START Study material

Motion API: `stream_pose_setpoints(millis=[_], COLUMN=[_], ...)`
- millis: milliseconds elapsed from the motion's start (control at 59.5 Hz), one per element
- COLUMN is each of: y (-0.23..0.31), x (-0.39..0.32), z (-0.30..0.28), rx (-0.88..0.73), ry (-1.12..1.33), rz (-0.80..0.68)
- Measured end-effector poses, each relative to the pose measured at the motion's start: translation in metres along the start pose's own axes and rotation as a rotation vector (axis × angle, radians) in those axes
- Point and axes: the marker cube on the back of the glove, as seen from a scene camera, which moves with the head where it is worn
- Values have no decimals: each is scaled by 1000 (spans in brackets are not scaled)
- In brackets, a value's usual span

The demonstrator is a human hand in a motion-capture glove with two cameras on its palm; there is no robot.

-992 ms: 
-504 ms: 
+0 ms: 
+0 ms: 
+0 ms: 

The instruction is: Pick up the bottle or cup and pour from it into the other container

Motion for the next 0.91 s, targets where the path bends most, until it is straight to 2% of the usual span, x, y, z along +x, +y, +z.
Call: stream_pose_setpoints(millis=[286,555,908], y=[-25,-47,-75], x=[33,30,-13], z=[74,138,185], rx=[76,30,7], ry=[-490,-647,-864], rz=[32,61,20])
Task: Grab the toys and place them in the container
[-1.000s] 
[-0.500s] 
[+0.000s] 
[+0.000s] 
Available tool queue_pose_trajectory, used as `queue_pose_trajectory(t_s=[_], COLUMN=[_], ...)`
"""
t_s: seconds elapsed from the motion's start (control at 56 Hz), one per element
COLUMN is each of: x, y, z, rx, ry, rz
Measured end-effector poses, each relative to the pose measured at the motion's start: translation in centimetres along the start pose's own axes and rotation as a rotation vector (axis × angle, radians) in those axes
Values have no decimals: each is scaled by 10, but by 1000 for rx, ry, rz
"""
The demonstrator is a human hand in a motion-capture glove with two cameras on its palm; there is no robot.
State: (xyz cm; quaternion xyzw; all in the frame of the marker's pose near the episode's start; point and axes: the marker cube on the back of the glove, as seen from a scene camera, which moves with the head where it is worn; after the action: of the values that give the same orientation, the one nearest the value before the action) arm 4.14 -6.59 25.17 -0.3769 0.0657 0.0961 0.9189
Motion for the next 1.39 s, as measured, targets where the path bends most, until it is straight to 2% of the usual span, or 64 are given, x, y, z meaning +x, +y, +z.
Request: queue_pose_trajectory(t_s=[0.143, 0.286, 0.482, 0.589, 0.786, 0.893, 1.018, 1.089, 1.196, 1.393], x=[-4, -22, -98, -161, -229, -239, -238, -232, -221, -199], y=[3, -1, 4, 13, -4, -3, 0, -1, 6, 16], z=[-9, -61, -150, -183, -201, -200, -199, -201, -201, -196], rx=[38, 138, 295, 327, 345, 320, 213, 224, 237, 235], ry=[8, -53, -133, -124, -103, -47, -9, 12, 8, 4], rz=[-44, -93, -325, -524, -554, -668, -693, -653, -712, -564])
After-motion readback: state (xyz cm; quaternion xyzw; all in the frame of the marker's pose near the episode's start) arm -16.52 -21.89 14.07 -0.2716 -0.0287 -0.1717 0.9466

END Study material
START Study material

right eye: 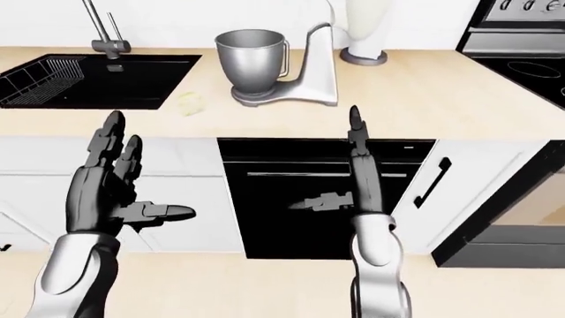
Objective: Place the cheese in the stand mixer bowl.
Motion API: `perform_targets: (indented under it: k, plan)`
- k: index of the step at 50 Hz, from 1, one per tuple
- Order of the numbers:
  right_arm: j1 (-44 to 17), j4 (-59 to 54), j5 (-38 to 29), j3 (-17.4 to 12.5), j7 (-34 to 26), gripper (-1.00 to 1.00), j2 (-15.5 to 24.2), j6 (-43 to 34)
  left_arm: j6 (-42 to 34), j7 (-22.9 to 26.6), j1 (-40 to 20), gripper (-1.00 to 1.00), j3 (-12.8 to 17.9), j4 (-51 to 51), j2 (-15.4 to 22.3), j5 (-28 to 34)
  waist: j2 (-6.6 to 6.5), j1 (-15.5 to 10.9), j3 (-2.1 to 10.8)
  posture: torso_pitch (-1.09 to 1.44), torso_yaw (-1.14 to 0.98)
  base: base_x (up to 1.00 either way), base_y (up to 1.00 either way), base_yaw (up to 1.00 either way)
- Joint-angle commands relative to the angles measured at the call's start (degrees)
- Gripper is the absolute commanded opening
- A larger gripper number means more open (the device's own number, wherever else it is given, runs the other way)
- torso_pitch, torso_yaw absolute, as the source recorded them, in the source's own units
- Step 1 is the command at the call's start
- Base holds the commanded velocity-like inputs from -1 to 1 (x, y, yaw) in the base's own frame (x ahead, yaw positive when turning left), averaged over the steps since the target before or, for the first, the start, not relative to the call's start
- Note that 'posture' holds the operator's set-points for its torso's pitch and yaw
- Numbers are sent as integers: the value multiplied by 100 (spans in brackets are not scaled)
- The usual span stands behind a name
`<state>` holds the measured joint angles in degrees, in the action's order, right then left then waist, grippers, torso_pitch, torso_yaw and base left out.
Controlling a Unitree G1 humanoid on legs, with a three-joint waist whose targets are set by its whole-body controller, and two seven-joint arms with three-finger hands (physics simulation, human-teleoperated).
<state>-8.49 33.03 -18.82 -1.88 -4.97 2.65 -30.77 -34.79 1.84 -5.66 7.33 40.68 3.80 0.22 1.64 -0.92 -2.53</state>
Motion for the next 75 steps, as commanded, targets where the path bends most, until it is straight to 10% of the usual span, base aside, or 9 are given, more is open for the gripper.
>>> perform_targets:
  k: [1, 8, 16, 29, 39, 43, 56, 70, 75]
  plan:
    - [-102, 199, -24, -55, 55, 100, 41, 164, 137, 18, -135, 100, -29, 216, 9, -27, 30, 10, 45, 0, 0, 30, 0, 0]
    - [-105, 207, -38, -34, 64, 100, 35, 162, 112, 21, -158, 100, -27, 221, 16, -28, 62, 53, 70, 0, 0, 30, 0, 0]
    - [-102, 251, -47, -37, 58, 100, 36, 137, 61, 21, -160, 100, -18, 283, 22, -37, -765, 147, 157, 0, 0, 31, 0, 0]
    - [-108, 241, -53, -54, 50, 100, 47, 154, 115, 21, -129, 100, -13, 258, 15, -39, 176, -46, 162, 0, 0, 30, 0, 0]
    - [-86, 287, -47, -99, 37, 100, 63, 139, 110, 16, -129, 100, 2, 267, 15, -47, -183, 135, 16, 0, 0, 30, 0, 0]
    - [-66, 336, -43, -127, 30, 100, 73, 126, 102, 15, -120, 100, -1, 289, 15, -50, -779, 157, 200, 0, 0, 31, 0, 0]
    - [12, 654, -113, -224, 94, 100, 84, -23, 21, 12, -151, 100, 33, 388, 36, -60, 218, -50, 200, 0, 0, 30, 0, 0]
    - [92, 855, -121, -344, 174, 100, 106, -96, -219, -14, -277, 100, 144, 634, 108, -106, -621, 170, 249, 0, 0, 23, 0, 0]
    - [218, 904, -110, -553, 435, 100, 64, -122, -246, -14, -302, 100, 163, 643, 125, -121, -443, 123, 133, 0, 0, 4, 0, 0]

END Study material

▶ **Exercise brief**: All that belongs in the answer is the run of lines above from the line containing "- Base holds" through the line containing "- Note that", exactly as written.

▶ **Problem solution**:
- Base holds the commanded velocity-like inputs from -1 to 1 (x, y, yaw) in the base's own frame (x ahead, yaw positive when turning left), averaged over the steps since the target before or, for the first, the start, not relative to the call's start
- Note that 'posture' holds the operator's set-points for its torso's pitch and yaw

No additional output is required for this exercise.